During the 1980s, two additional immature specimens were found in the Atlantic (Magnapinna sp. A), and three more were found in the Pacific (Magnapinna pacifica). Researchers Michael Vecchione and Richard Young were the chief investigators of the finds, and they eventually linked them to the two previous specimens, erecting the family Magnapinnidae in 1998, with Magnapinna pacifica as the type species. Of particular interest was the very large fin size, up to 90% of the mantle length, that was responsible for the animals' common name.

A single specimen of a purported fifth species, Magnapinna sp. B, was collected in 2006. Magnapinna sp. A was described as Magnapinna atlantica in 2006.

The genus was described from two juveniles and a paralarva, none of which had developed the characteristic long arm tips. However, they did all have large fins, so were named "magna pinna", meaning "big fin".

== Sightings ==
The presumed adult stage of Magnapinna is known only from video observations from submersibles, deep sea oil rig cameras, and remotely-operated vehicles (ROVs); no physical specimens have yet been collected, leaving their exact identity unknown. These individuals and the collected juvenile specimens share the large fins and the vermiform arm tips with no suckers, but the iconic elongated arm tips are known only from the presumed adult individuals. Although it has not been directly confirmed whether these squid are the same as the Magnapinna known from specimens, it is largely accepted that they are members of Magnapinnidae.

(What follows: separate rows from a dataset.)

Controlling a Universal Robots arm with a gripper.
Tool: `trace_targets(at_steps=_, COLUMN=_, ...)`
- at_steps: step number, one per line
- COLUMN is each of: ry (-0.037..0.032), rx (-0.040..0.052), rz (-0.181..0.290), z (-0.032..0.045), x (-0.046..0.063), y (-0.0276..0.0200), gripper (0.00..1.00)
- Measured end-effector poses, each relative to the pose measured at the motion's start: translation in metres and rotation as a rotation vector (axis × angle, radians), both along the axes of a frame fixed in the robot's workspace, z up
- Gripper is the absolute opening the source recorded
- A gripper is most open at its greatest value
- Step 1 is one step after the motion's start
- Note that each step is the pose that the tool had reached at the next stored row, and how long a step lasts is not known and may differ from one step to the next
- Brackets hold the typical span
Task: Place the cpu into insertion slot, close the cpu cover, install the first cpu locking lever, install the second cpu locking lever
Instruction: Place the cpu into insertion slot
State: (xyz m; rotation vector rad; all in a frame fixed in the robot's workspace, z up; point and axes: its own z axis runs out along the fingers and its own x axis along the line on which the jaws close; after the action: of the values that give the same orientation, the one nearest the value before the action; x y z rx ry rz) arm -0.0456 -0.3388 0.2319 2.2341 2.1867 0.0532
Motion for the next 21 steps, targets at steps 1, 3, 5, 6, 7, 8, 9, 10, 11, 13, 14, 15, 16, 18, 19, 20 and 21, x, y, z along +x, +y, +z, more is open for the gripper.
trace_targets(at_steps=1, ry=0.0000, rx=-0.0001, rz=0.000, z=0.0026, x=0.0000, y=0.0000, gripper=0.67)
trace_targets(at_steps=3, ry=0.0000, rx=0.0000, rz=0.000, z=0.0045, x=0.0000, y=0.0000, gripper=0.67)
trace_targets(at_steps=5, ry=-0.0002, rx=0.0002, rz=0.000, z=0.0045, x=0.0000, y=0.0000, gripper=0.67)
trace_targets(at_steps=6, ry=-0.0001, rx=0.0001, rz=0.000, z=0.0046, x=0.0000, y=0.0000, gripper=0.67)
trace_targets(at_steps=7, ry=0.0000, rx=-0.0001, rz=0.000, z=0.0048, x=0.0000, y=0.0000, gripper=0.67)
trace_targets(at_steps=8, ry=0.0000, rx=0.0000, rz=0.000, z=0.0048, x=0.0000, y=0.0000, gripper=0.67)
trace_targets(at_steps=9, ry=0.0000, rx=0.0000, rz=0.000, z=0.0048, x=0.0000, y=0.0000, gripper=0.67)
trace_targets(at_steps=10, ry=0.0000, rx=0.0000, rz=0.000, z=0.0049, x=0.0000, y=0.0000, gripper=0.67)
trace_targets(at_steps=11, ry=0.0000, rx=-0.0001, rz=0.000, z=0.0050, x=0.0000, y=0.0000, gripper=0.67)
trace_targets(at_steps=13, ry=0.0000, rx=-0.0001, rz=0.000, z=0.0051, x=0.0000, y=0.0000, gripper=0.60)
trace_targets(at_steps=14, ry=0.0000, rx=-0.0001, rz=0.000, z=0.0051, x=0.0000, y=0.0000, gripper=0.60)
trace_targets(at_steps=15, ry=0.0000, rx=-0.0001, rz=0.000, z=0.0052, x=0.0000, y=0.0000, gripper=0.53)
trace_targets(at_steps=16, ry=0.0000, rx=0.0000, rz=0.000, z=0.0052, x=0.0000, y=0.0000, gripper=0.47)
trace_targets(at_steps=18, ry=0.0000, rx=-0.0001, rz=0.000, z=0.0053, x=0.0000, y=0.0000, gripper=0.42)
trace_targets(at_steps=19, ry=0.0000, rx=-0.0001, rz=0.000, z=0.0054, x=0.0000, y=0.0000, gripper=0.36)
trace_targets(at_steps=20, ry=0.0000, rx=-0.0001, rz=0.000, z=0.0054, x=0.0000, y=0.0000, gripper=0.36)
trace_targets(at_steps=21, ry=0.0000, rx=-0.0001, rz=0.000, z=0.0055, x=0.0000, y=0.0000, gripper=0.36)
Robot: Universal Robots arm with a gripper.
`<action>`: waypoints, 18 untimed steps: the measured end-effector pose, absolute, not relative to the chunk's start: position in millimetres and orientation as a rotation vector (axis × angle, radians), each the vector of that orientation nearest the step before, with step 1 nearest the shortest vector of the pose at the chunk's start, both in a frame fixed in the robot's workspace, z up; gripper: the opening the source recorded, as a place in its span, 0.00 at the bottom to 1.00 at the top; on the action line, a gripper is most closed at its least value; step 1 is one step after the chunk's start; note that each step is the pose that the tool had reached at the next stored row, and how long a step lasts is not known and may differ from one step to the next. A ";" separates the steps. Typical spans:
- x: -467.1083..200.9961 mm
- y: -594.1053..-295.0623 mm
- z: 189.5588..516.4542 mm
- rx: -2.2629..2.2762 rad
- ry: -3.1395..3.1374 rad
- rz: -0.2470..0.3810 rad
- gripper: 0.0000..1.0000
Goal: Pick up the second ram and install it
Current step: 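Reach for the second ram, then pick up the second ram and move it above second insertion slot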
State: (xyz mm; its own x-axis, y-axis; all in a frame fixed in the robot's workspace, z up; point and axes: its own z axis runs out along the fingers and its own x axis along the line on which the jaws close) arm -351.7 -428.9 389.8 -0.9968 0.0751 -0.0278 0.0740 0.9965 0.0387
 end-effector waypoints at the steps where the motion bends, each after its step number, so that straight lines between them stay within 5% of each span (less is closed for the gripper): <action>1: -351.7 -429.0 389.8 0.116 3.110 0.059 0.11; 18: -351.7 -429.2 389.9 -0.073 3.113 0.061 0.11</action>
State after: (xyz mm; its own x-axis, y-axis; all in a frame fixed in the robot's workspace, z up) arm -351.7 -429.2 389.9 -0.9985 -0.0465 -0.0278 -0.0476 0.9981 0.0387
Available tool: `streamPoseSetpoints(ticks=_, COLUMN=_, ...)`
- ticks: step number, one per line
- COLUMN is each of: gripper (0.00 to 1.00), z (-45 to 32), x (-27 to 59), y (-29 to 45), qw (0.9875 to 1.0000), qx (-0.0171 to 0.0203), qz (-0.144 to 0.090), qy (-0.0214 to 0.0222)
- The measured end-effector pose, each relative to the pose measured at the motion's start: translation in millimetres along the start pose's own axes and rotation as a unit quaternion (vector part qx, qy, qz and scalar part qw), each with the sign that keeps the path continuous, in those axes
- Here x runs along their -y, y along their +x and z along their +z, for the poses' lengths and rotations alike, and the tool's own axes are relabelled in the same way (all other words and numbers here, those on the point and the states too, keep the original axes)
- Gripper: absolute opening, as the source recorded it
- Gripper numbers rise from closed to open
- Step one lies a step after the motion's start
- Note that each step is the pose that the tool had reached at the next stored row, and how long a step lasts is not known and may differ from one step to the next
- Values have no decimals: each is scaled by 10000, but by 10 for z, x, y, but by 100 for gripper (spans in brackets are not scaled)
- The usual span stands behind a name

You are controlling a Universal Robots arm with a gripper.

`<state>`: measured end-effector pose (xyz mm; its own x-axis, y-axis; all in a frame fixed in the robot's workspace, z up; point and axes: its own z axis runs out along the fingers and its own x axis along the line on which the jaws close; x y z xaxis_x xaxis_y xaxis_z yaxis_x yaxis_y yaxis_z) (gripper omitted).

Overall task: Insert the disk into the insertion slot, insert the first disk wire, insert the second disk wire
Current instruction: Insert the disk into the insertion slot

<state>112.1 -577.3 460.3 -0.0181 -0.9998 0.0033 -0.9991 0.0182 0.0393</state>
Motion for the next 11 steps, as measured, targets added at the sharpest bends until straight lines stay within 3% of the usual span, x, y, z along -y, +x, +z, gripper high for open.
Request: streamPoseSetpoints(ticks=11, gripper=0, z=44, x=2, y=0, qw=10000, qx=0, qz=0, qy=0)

Although observations had been made over a decade earlier, adult bigfin squid only became known to science in 2001, when marine biology student Heather Holston sent footage of what she described as a "21-foot-long squid" to teuthologist Michael Vecchione. The footage had been recorded from an ROV in the Gulf of Mexico in January 2000 at the request of Holston's boyfriend Eric Leveton, who planned on showing it to her. Leveton was a structural engineer aboard the oil-drilling ship Millennium Explorer, who had happened to look into the ROV operation shack when the squid was observed by operators. Although Vecchione initially surmised from Holston's description that the footage might be the first video of a live giant squid (Architeuthis dux), he realized that the video itself portrayed a completely different squid that had no known identity.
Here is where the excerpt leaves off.